For many years I worked as a social worker in the Roxbury section of Boston, while serving as assistant minister at Twelfth Baptist Church., I understand why black people in particular think that the church is irrelevant in this age, and the big curse of the black man in America. I see how we have allowed the Black Muslims to be able to point the justifiable finger of criticism at us. I know why some of my own college people have had such a hard time reconciling the message of the church with the application (or lack) of this message. As Dr. Martin Luther King, Sr., said yesterday upon arrival at Logan Airport, "We need more sermons that men can see, not just sermons that they can hear."
May I submit these challenges to you in Christian love:
We need a coalition of Christian businessmen to help rescue our nation from the consequences of racism.
White evangelical clergy need to hear the message of a Mr. Douglas Hall for a united effort to attack the urban and racial problems on all levels. They need to ban together as a united force and immediately cry the prayer of Saul on the Damascus road, "Lord, what wilt thou have me to do?" And then do it whatever the cost.
The evangelical, so-called Christian colleges -Gordon, Eastern Nazarene, Barrington, Berkshire, and all of the rest, including Wheaton, Bob Jones, Kings College, Moody-need to get some black faces on their faculties and staffs, and get more black students in their schools. They need to provide full and partial scholarships for needy black young marginal Christian-, men and women. With what type of minds will the leadership ranks be filled in the black communities-Boston, New York, Philadelphia, Chicago, Los Angeles, Washington, Detroit? Could not these colleges help shape these minds, if it is not too late?
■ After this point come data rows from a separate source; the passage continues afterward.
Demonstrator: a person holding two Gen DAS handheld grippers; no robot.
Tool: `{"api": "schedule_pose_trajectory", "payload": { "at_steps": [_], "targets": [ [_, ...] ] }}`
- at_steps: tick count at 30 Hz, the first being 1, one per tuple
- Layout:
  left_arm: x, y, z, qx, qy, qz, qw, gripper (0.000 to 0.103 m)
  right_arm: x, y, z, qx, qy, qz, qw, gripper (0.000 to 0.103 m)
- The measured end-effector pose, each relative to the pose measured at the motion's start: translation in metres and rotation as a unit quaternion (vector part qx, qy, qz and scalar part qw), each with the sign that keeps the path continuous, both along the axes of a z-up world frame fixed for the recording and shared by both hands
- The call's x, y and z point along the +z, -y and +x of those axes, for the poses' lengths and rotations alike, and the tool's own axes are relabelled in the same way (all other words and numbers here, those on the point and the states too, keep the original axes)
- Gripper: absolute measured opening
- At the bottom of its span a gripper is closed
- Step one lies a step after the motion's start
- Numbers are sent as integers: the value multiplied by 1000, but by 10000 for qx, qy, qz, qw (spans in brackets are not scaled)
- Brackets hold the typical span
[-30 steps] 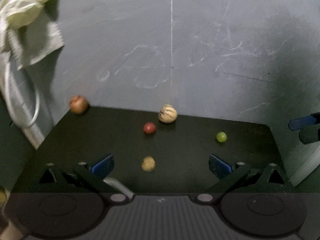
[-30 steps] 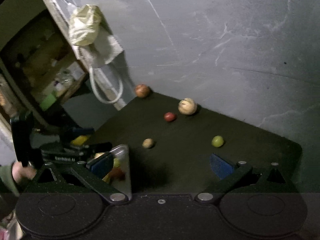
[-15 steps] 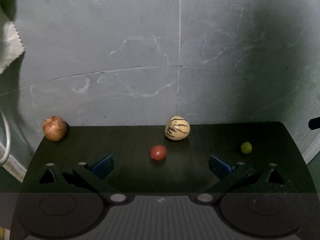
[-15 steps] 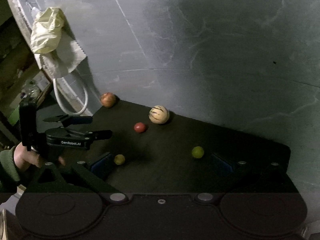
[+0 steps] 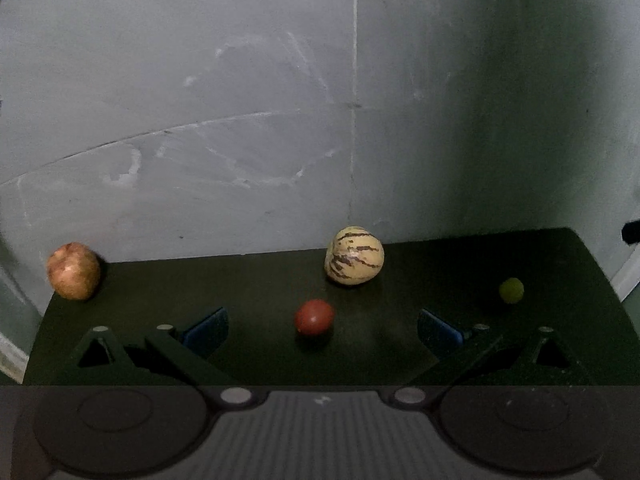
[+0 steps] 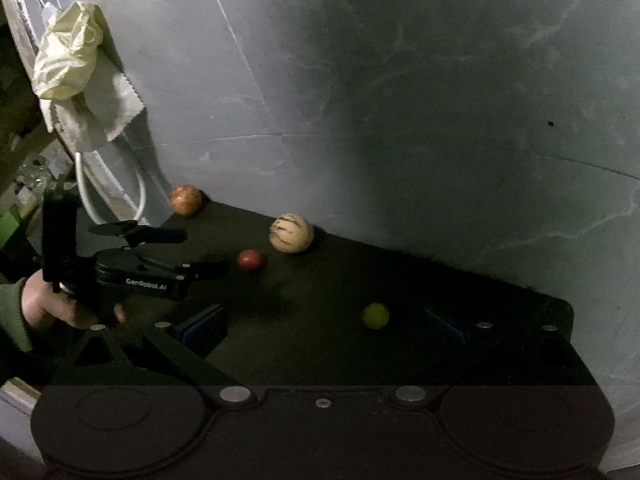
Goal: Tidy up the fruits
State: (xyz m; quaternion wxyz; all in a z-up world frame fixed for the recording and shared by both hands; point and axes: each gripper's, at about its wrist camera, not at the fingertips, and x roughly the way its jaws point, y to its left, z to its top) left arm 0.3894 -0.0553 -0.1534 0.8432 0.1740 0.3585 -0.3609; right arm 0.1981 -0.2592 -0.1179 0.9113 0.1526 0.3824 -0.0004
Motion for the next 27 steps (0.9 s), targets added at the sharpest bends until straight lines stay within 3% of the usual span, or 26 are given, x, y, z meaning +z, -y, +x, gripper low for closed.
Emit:
{"api": "schedule_pose_trajectory", "payload": {
  "at_steps": [8, 17, 19, 22, 27],
  "targets": [
    [-26, 20, 25, -416, 90, 260, 9988, 99, -24, -1, 21, -94, -52, -237, 9997, 102],
    [-46, 19, 38, -711, 63, 398, 9967, 72, -47, -2, 40, -170, -157, -373, 9990, 99],
    [-49, 19, 38, -791, 82, 434, 9959, 58, -51, -3, 45, -147, -184, -400, 9989, 99],
    [-53, 16, 37, -888, 54, 471, 9949, 45, -56, -6, 49, -134, -232, -419, 9988, 99],
    [-54, 12, 36, -963, 104, 441, 9943, 32, -60, -8, 55, -86, -289, -451, 9985, 99]
  ]
}}
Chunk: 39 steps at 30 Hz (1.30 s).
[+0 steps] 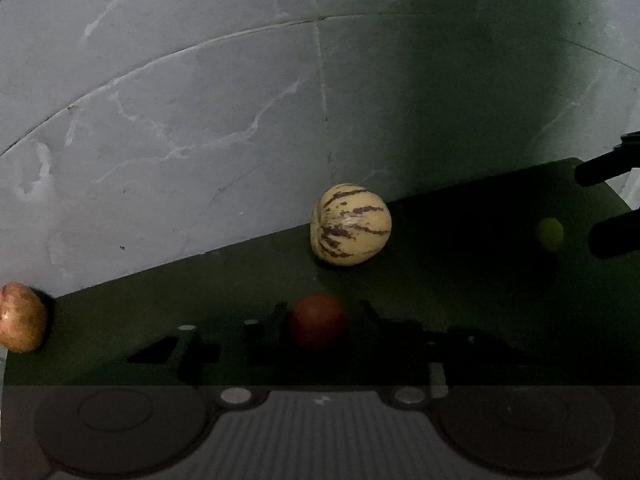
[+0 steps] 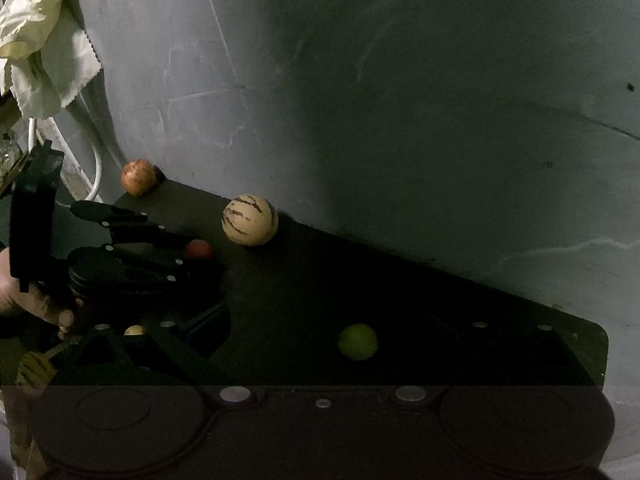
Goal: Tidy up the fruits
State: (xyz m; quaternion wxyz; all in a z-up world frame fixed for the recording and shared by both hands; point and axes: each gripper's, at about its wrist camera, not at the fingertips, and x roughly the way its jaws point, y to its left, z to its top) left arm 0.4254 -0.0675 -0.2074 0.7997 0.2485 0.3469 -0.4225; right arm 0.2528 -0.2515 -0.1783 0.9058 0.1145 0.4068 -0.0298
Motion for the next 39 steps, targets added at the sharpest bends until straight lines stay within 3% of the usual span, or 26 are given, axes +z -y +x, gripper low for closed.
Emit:
{"api": "schedule_pose_trajectory", "payload": {
  "at_steps": [6, 8, 14, 18, 22, 29, 39],
  "targets": [
    [2, 0, -4, -33, 34, -37, 10000, 31, -13, 0, 5, 86, -128, -97, 9998, 92],
    [4, -2, -6, -24, 4, -105, 9999, 31, -19, 2, 6, 107, -213, -114, 9997, 80],
    [8, -4, -9, 35, -6, -185, 9998, 31, -32, 4, 9, 140, -403, -288, 9987, 63],
    [8, -5, -10, 83, -19, -219, 9997, 31, -35, 5, 10, 204, -392, -328, 9985, 60],
    [8, -4, -14, 144, -6, -204, 9997, 31, -34, 5, 12, 263, -405, -440, 9979, 27],
    [19, -6, -22, 268, 25, -255, 9993, 31, -26, 5, 8, 321, -387, -257, 9984, 25],
    [53, -12, -58, 755, 236, -329, 9963, 31, 29, -11, -10, 901, 189, 44, 9957, 25]
  ]
}}
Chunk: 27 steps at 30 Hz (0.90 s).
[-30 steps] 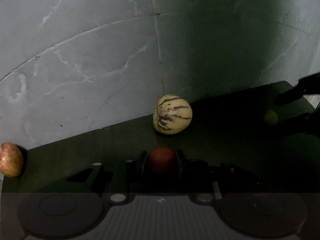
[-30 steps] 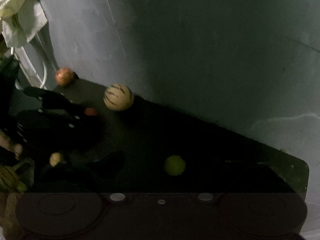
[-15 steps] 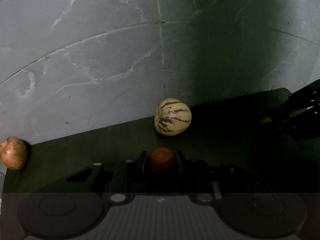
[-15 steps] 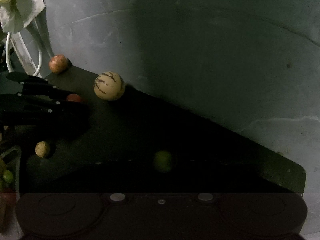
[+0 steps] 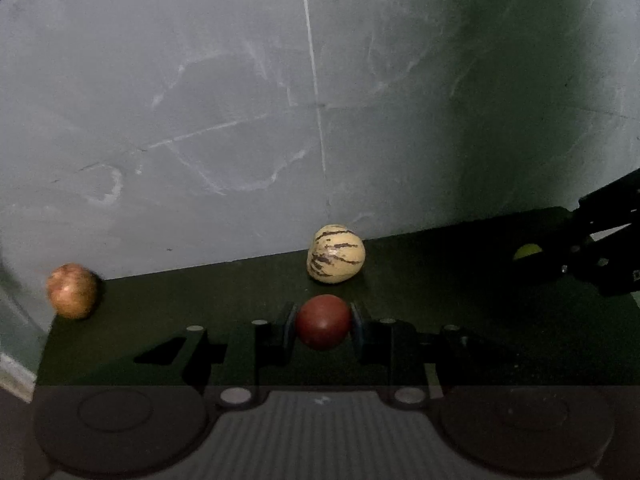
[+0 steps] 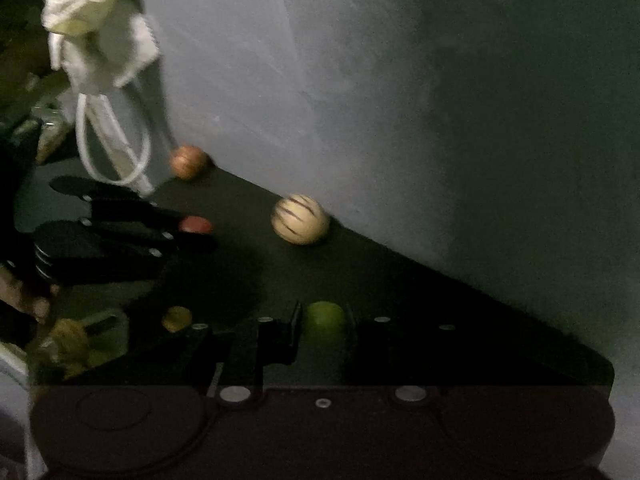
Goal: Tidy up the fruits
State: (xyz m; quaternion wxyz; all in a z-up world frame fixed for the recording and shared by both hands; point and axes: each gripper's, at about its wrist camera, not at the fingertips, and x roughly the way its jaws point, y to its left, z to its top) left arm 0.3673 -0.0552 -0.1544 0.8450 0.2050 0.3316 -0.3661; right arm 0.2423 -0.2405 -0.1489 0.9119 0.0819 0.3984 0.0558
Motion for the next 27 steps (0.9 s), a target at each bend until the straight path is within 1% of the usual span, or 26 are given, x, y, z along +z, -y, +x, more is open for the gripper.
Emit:
{"api": "schedule_pose_trajectory", "payload": {
  "at_steps": [6, 12, 16, 21, 27],
  "targets": [
    [33, -8, -36, 528, 157, -75, 9985, 31, 41, -4, -11, 482, 400, 194, 9978, 25],
    [63, -14, -81, 957, 352, -87, 9947, 31, 84, -9, -31, 939, 809, 344, 9917, 25],
    [83, -21, -110, 1252, 497, -130, 9908, 31, 105, -14, -47, 1253, 1013, 409, 9861, 25],
    [99, -28, -142, 1566, 626, -99, 9856, 31, 126, -19, -65, 1553, 1224, 507, 9789, 25],
    [113, -45, -175, 2070, 684, -180, 9758, 31, 148, -26, -84, 1904, 1425, 596, 9695, 25]
  ]
}}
The white evangelical church needs to help strengthen the Christian education program of black churches through outright grants, convenient training programs, visual aids, building improvements, etc. Most black churches in Boston lack adequate facilities. One white evangelical church gym has been torn down and another is on its way. The white evangelical church needs to cease fleeing the urban area. Some of them should have taken on black assistant ministers a long time ago. Their work would possibly still be growing.
Black evangelicals who choose to go into business should be especially helped by evangelical resources.
White evangelicals ought to take a new look at government. They should ‘support and encourage black Christian leadership in every conceivable way, on all levels of life. I happen to be in the House of Representatives, and have received very little significant help or encouragement from my white Christian brothers.
The Christian colleges ought to provide a special remedial program to help prepare maleducated blacks for admission.
Christian camps need to recruit, bring in, and subsidize black children from the ghetto. Our Bible conferences need some black faces.
At present I know two poor young black people from Roxbury who are discouraged but are struggling through Barrington College. There are five more struggling through Berkshire.
Maybe there should and could be a "fellowship bookstore" in Roxbury. Maybe there should and could be a seminar program sponsored by the Boston Evening School of the Bible in Roxbury. Maybe a new, massive, evangelically-oriented, wellequipped youth center ought to be provided for the North Dorchester area, which is so barren of churches.
Maybe evangelicals ought to seek out some of the basically well-trained black men of the Bible, and have them preach more often in their pulpits as summer supplies, etc.
I submit that evangelicals had better hurry up, stand up and be counted, speak out against the curse of racism in our America, and see if we can quiet the tensions long enough, to the end that we can distinctly proclaim the gospel of Jesus Christ to both black and white, before Jesus comes and finds us evangelicals with our heads still stuck in the sand, while souls are hungry, thirsty, naked, and imprisoned.
"Inasmuch as ye did it not to one of the least of these, ye did it not to me."